*ACTIVITY*
Every record below, from the first line to the last, is to be set down again exactly.

*Dataset records*
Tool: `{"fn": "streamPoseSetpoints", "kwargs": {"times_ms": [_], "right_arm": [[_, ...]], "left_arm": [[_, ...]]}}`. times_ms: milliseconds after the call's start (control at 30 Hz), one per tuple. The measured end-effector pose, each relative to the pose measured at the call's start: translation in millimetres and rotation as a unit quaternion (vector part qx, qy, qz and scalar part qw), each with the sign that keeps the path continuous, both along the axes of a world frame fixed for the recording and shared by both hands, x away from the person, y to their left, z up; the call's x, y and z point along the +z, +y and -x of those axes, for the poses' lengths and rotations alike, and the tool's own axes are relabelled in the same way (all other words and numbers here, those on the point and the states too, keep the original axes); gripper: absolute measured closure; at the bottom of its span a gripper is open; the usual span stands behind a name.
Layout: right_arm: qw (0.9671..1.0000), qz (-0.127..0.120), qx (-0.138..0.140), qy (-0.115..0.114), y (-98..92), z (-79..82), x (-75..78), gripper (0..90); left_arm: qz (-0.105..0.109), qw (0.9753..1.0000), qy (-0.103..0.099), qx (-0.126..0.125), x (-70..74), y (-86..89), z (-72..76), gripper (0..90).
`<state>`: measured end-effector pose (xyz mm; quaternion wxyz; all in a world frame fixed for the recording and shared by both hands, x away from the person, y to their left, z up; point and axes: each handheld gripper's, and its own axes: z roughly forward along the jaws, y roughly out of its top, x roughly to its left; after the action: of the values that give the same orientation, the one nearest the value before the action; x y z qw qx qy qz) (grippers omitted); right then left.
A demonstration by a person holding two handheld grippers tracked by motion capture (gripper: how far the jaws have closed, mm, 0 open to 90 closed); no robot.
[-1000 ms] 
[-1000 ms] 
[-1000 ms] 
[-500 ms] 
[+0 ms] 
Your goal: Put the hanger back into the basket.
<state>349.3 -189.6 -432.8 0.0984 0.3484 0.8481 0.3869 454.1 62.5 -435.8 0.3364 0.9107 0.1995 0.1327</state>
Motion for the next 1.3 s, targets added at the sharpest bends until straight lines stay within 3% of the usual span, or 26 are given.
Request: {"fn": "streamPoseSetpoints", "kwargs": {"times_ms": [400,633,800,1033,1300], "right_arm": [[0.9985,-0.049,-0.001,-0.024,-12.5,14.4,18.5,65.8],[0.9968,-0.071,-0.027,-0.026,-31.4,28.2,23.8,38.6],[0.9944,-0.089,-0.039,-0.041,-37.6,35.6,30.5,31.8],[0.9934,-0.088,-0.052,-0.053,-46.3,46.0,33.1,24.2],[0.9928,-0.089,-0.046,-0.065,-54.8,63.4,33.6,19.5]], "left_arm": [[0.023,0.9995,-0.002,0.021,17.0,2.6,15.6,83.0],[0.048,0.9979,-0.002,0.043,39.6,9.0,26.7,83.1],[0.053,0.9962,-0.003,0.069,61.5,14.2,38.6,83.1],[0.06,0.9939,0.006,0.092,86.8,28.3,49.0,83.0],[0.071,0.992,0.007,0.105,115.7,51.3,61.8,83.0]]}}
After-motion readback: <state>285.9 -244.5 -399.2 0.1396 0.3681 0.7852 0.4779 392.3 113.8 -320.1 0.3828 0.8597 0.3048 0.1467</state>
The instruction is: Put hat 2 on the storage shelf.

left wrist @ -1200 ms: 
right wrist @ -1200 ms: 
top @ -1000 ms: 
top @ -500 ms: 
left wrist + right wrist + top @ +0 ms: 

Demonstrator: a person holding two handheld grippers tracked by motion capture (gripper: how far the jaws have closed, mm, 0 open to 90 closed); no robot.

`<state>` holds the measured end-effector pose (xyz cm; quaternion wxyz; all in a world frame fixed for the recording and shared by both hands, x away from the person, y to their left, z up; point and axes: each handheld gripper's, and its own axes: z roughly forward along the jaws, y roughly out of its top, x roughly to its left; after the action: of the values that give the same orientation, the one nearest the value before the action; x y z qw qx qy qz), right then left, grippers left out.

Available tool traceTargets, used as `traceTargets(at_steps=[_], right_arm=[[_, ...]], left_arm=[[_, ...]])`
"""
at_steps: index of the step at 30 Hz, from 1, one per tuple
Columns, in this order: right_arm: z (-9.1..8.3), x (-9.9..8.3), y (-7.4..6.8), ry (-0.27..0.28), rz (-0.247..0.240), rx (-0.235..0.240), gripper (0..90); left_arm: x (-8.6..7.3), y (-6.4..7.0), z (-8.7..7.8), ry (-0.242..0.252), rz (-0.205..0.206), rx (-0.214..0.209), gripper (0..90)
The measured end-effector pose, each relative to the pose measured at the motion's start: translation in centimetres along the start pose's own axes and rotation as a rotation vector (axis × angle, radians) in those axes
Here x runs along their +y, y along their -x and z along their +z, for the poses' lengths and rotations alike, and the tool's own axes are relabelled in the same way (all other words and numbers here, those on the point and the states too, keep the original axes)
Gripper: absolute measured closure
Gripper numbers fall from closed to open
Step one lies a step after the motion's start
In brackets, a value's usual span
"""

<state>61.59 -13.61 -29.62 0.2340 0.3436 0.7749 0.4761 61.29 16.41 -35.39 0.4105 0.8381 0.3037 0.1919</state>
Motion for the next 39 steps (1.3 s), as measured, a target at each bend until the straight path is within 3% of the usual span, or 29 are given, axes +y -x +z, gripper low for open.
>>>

*ANSWER SPACE*
Tool: `{"fn": "streamPoseSetpoints", "kwargs": {"times_ms": [_], "right_arm": [[_, ...]], "left_arm": [[_, ...]]}}`. times_ms: milliseconds after the call's start (control at 30 Hz), one per tuple. The measured end-effector pose, each relative to the pose measured at the call's start: translation in millimetres and rotation as a unit quaternion (vector part qx, qy, qz and scalar part qw), each with the sign that keeps the path continuous, both along the axes of a world frame fixed for the recording and shared by both hands, x away from the person, y to their left, z up; the call's x, y and z point along the +z, +y and -x of those axes, for the poses' lengths and rotations alike, and the tool's own axes are relabelled in the same way (all other words and numbers here, those on the point and the states too, keep the original axes); gripper: absolute measured closure; at the bottom of its span a gripper is open; the usual span stands behind a name.
Layout: right_arm: qw (0.9671..1.0000), qz (-0.127..0.120), qx (-0.138..0.140), qy (-0.115..0.114), y (-98..92), z (-79..82), x (-75..78), gripper (0..90); left_arm: qz (-0.105..0.109), qw (0.9753..1.0000), qy (-0.103..0.099), qx (-0.126..0.125), x (-70..74), y (-86..89), z (-72..76), gripper (0..90).
`<state>`: measured end-effector pose (xyz mm; quaternion wxyz; all in a world frame fixed for the recording and shared by both hands, x away from the person, y to their left, z up; point and axes: each handheld gripper's, and its own axes: z roughly forward along the jaws, y roughly out of its top, x roughly to its left; after the action: of the values that give the same orientation, the one nearest the value before the action; x y z qw qx qy qz) (grippers omitted); right then left.
A demonstration by a person holding two handheld grippers tracked by motion capture (gripper: how far the jaws have closed, mm, 0 open to 90 closed); no robot.
[-1000 ms] 
[-1000 ms] 
[-1000 ms] 
[-500 ms] 
[+0 ms] 
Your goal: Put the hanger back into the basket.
<state>349.3 -189.6 -432.8 0.0984 0.3484 0.8481 0.3869 454.1 62.5 -435.8 0.3364 0.9107 0.1995 0.1327</state>
Motion for the next 1.3 s, targets added at the sharpest bends until straight lines stay within 3% of the usual span, or 26 are given.
Request: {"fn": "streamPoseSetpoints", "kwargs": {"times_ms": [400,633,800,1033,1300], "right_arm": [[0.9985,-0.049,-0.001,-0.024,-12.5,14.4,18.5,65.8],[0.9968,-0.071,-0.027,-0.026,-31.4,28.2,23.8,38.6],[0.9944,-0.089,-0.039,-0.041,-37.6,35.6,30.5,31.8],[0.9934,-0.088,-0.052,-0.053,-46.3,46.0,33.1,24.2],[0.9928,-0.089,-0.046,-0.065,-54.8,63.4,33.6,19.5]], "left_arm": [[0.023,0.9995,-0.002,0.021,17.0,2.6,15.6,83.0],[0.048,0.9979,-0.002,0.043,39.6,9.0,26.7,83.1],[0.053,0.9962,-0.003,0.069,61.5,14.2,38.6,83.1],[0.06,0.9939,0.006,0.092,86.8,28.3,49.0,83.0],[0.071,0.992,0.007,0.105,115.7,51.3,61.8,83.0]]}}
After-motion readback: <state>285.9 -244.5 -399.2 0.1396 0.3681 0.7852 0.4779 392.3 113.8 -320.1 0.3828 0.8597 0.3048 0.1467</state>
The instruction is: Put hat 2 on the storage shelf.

left wrist @ -1200 ms: 
right wrist @ -1200 ms: 
top @ -1000 ms: 
top @ -500 ms: 
left wrist + right wrist + top @ +0 ms: 

Demonstrator: a person holding two handheld grippers tracked by motion capture (gripper: how far the jaws have closed, mm, 0 open to 90 closed); no robot.

`<state>` holds the measured end-effector pose (xyz cm; quaternion wxyz; all in a world frame fixed for the recording and shared by both hands, x away from the person, y to their left, z up; point and axes: each handheld gripper's, and its own axes: z roughly forward along the jaws, y roughly out of its top, x roughly to its left; after the action: of the values that give the same orientation, the one nearest the value before the action; x y z qw qx qy qz), right then left, grippers left out.

Available tool traceTargets, used as `traceTargets(at_steps=[_], right_arm=[[_, ...]], left_arm=[[_, ...]])`
"""
at_steps: index of the step at 30 Hz, from 1, one per tuple
Columns, in this order: right_arm: z (-9.1..8.3), x (-9.9..8.3), y (-7.4..6.8), ry (-0.27..0.28), rz (-0.247..0.240), rx (-0.235..0.240), gripper (0..90); left_arm: x (-8.6..7.3), y (-6.4..7.0), z (-8.7..7.8), ry (-0.242..0.252), rz (-0.205..0.206), rx (-0.214..0.209), gripper (0..90)
The measured end-effector pose, each relative to the pose measured at the motion's start: translation in centimetres along the start pose's own axes and rotation as a rotation vector (axis × angle, radians) in those axes
Here x runs along their +y, y along their -x and z along their +z, for the poses' lengths and rotations alike, and the tool's own axes are relabelled in the same way (all other words and numbers here, those on the point and the states too, keep the original axes)
Gripper: absolute measured closure
Gripper numbers fall from closed to open
Step one lies a step after the motion's start
In brackets, a value's usual span
"""

<state>61.59 -13.61 -29.62 0.2340 0.3436 0.7749 0.4761 61.29 16.41 -35.39 0.4105 0.8381 0.3037 0.1919</state>
Motion for the next 39 steps (1.3 s), as measured, a target at each bend until the straight path is within 3% of the usual span, or 29 are given, axes +y -x +z, gripper low for open.
>>>

Work on this exercise has been completed.